En Tunisie, les grandes manoeuvres politiques ont commencé en vue de la présidentielle. Le Président Essebsi prend ses distances avec les islamistes et le Premier ministre joue cavalier seul. Le parti Ennahda se place désormais en faiseur de roi des élections de 2019.
"Les relations entre Beji Caïd Essebsi et Ennahdha sont interrompues et c'est Ennahda qui en est l'origine." a déclaré le président tunisien lors d'une interview lundi 24 septembre sur une chaîne de télévision privée.
Une déclaration qui sonne comme une rupture personnelle avec Ennahda . Cette annone révèle surtout une lutte de pouvoir au sein du parti présidentielle Nidaa Tounès, entre le clan Essebsi et le Premier ministre Youssef Chahed.
L'ambitieux chef du gouvernement se voit en chef de file de son parti. Le président, son mentor, lui préfère son fils Hafedh Caïd Essebsi a qui il a d'ailleurs confié de manière officieuse les clefs du parti.
Une guerre intestine qui a plongé Nidaa Tounès dans la crise et qui pousse Youssef Chahed dans les bras du parti allié Ennahda. Les islamo-conservateurs ont de quoi séduire : 69 sièges au Parlement tunisien qui en font la principale force de l'hémicycle. Un atout de taille pour le Premier ministre en vue des élections générales de 2019 et au-delà .
Aujourd'hui, il y a une grande coalition de 110 députés. Le président du gouvernement aura donc une majorité absolue au sein du parlement ce qui lui permettra de changer, de renouveler et d'adopter des lois. Le soutien d'Ennahda est donc important pour construire cette majorité. Nizar Makni, journaliste et analyste politique
Du côté d'Ennahda on préfère temporiser pour ne pas complétement s'isoler politiquement et ne pas tourner le dos au parti présidentiel. Peut-être aussi un peu échaudé par leur expérience raté au pouvoir en 2012 et 2013.

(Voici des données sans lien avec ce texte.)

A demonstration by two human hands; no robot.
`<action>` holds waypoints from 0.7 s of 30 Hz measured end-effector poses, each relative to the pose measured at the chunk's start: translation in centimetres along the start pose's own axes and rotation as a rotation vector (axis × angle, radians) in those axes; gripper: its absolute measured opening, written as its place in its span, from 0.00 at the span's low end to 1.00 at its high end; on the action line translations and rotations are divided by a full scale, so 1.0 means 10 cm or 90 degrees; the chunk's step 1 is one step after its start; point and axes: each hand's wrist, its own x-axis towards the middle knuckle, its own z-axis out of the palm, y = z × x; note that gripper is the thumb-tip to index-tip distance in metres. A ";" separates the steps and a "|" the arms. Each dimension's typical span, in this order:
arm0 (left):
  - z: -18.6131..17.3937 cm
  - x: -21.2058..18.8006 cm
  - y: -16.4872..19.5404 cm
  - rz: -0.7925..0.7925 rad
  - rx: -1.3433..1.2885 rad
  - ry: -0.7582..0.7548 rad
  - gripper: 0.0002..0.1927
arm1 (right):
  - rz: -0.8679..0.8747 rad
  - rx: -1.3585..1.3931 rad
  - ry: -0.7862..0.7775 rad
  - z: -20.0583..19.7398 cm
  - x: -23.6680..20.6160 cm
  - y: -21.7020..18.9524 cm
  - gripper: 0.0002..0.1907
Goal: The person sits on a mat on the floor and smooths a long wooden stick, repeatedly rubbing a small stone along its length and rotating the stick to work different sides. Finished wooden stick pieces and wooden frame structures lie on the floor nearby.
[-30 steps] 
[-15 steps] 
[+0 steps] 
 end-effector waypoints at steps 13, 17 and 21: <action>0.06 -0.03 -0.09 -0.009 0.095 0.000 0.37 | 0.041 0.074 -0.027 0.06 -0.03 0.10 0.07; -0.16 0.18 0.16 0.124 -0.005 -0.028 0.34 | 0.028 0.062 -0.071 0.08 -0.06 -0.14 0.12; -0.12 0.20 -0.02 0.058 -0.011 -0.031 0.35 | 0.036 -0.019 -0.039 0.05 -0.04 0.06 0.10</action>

L'alliance avec Nidaa Tounès, à l'origine un parti anti-islamiste, a semblé contre nature mais a permis à la Tunisie de connaître 4 ans d'une certaine stabilité politique dans un pays encore démocratiquement très fragile.

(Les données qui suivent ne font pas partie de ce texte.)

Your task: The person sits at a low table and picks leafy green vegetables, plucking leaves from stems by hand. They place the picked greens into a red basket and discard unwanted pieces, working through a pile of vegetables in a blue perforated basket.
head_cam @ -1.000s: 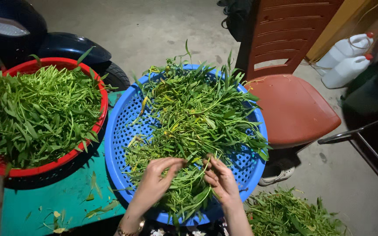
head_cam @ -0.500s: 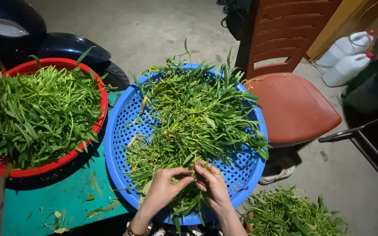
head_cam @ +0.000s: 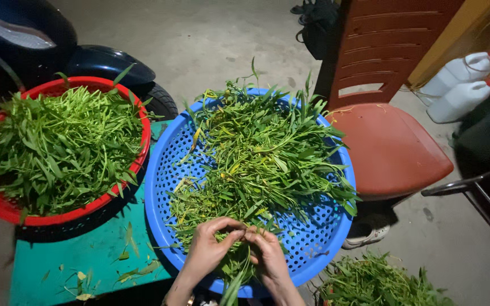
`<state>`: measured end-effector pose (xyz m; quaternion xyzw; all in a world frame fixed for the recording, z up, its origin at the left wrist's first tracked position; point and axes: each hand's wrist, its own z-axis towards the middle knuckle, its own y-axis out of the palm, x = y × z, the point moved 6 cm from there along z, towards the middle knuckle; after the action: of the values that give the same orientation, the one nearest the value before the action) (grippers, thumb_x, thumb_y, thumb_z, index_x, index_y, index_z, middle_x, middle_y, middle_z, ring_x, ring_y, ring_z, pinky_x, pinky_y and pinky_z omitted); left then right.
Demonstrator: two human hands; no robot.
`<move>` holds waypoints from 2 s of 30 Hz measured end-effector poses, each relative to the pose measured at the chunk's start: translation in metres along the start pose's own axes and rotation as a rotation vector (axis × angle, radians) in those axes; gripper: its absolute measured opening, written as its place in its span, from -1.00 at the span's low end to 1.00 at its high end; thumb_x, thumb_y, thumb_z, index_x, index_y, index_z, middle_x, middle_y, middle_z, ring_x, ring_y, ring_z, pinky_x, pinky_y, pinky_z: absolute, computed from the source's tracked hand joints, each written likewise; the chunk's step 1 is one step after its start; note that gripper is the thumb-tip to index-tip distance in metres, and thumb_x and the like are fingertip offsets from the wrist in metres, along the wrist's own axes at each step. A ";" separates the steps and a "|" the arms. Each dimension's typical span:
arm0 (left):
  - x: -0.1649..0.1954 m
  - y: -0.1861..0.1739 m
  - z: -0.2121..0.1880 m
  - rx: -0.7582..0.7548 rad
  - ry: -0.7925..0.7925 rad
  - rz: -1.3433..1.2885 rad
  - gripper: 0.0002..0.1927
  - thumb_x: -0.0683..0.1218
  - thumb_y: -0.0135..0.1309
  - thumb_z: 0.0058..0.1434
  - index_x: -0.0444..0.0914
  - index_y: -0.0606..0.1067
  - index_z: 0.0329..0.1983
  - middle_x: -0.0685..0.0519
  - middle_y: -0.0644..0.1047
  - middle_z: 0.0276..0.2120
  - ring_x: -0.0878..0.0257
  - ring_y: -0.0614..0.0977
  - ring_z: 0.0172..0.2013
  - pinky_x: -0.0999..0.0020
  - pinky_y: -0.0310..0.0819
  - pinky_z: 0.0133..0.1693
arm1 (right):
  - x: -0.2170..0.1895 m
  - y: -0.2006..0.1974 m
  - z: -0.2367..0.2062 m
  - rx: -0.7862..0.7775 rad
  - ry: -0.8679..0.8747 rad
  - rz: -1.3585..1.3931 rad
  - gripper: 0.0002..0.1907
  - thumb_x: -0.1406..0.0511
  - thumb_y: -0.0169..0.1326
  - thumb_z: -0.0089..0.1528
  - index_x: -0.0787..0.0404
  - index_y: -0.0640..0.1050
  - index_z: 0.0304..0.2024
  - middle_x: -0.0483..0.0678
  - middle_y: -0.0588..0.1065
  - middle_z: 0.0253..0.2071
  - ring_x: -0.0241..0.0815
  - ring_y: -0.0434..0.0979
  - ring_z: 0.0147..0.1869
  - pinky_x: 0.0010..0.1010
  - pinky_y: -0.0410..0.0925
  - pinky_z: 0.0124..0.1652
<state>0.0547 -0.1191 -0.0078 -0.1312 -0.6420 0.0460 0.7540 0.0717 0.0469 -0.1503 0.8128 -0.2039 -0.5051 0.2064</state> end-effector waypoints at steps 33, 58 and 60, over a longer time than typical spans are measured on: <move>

Le consensus est inéluctable en Tunisie et il faut continuer sur cette lancé parce que c’est ce qui a permis à la Tunisie de tenir le cap par rapport à la transition démocratique et à favoriser le statut de la Tunisie en tant qu’exception dans toute la région. Naoufel Jammali, député du parti Ennahda
Malgré tout pour ce parti qui se définit désormais comme « démocrate musulman », la tentation est grande de miser sur une alliance avec Youssef Chahed, pour s'éloigner de l'influence du clan Essebsi.
Et c'est l'équilibre démocratique précaire du pouvoir qui pourrait être rompu si le paysage politique venait à se redessiner. Sur fond de grogne sociale, c'est toute la campagne électorale qui pourrait devenir électrique.